**WORK TASK:** A verbatim reproduction of the following listing is required; omit the pictures.
::::
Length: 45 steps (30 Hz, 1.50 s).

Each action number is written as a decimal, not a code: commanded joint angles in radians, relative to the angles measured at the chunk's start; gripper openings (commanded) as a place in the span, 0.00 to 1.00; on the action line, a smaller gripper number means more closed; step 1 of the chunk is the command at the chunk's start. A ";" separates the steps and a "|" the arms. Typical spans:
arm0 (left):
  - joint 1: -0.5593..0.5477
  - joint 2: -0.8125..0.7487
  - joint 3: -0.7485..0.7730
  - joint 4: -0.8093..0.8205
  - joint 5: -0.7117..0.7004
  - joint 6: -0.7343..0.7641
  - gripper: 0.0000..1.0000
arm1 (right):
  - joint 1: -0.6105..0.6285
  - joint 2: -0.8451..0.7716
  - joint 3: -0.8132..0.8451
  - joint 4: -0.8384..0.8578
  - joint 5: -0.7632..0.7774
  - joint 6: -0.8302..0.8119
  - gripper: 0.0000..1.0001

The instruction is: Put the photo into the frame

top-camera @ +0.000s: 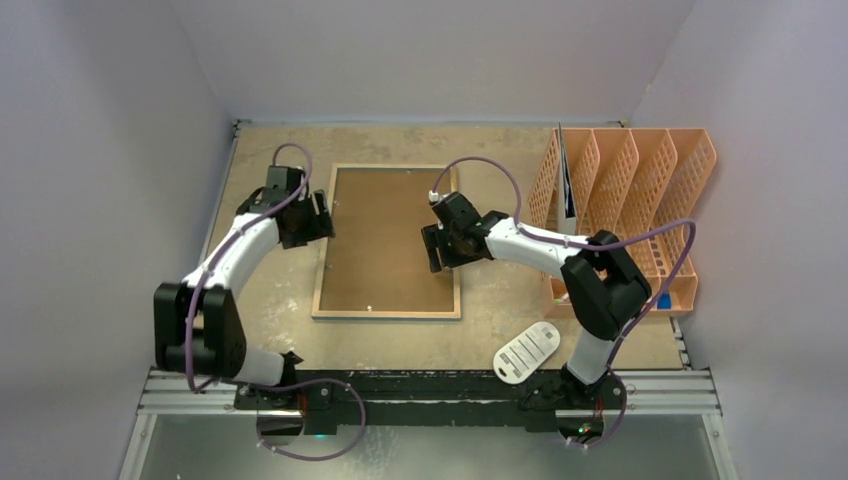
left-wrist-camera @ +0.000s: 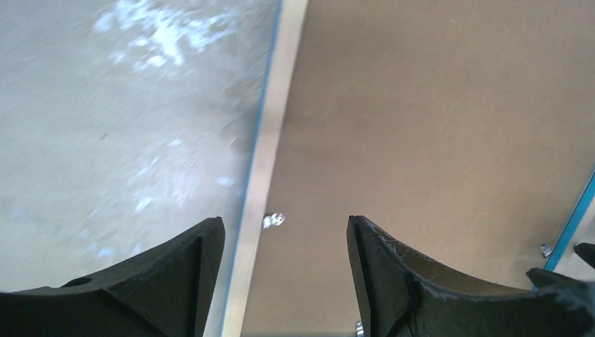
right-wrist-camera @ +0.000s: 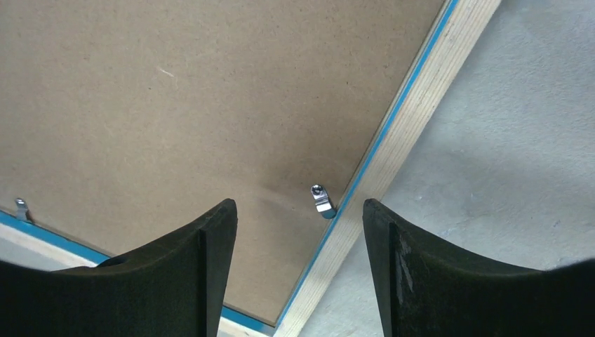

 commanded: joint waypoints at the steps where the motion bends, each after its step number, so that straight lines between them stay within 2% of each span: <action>1: 0.003 -0.205 -0.099 -0.001 -0.100 -0.033 0.68 | 0.007 0.008 -0.010 -0.055 0.071 -0.017 0.68; 5: 0.003 -0.249 -0.175 0.031 0.017 -0.031 0.67 | 0.012 0.007 -0.015 -0.094 0.098 -0.014 0.64; 12: 0.003 -0.269 -0.270 0.064 0.002 -0.043 0.65 | 0.013 0.014 -0.024 -0.130 0.100 -0.028 0.59; 14: 0.003 -0.271 -0.273 0.068 -0.004 -0.045 0.65 | 0.014 0.041 -0.011 -0.135 0.092 -0.037 0.50; 17: 0.003 -0.265 -0.274 0.056 -0.040 -0.051 0.66 | 0.019 0.096 0.020 -0.181 0.119 -0.029 0.42; 22: 0.003 -0.247 -0.280 0.044 -0.032 -0.078 0.65 | 0.019 0.108 0.039 -0.181 0.149 -0.023 0.40; 27: 0.003 -0.228 -0.286 0.035 -0.032 -0.103 0.62 | 0.019 0.122 0.060 -0.175 0.160 -0.008 0.32; 29: 0.003 -0.222 -0.290 0.035 -0.032 -0.108 0.60 | 0.019 0.120 0.067 -0.171 0.152 0.013 0.27; 37: 0.003 -0.197 -0.295 0.037 -0.025 -0.111 0.55 | 0.019 0.093 0.061 -0.113 0.104 0.141 0.14; 42: 0.003 -0.188 -0.305 0.041 -0.013 -0.124 0.54 | 0.019 0.105 0.032 -0.073 0.090 0.249 0.12; 45: 0.003 -0.187 -0.316 0.043 -0.005 -0.141 0.54 | 0.019 0.103 0.022 -0.073 0.101 0.288 0.20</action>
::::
**REPLY TO THE TASK:**
Length: 45 steps (30 Hz, 1.50 s).

Each action number is written as a decimal, not a code: commanded joint angles in radians, relative to the angles measured at the chunk's start; gripper openings (commanded) as a place in the span, 0.00 to 1.00; on the action line, a smaller gripper number means more closed; step 1 of the chunk is the command at the chunk's start. A ";" separates the steps and a "|" the arms. Typical spans:
arm0 (left):
  - joint 1: -0.5593..0.5477
  - joint 2: -0.8125..0.7487
  - joint 3: -0.7485..0.7730
  - joint 4: -0.8093..0.8205
  - joint 5: -0.7117..0.7004
  - joint 6: -0.7343..0.7641
  - gripper: 0.0000..1.0000
arm1 (right):
  - joint 1: -0.6105..0.6285
  - joint 2: -0.8451..0.7716
  - joint 3: -0.8132..0.8451
  - joint 4: -0.8384..0.8578
  - joint 5: -0.7632..0.7774
  - joint 6: -0.8302..0.8119
  - gripper: 0.0000..1.0001

The instruction is: Put the photo into the frame

top-camera @ +0.000s: 
left-wrist-camera @ +0.000s: 
right-wrist-camera @ +0.000s: 

 commanded: joint waypoints at the steps where the motion bends, each after its step number, so that straight lines between them stay within 2% of each span: <action>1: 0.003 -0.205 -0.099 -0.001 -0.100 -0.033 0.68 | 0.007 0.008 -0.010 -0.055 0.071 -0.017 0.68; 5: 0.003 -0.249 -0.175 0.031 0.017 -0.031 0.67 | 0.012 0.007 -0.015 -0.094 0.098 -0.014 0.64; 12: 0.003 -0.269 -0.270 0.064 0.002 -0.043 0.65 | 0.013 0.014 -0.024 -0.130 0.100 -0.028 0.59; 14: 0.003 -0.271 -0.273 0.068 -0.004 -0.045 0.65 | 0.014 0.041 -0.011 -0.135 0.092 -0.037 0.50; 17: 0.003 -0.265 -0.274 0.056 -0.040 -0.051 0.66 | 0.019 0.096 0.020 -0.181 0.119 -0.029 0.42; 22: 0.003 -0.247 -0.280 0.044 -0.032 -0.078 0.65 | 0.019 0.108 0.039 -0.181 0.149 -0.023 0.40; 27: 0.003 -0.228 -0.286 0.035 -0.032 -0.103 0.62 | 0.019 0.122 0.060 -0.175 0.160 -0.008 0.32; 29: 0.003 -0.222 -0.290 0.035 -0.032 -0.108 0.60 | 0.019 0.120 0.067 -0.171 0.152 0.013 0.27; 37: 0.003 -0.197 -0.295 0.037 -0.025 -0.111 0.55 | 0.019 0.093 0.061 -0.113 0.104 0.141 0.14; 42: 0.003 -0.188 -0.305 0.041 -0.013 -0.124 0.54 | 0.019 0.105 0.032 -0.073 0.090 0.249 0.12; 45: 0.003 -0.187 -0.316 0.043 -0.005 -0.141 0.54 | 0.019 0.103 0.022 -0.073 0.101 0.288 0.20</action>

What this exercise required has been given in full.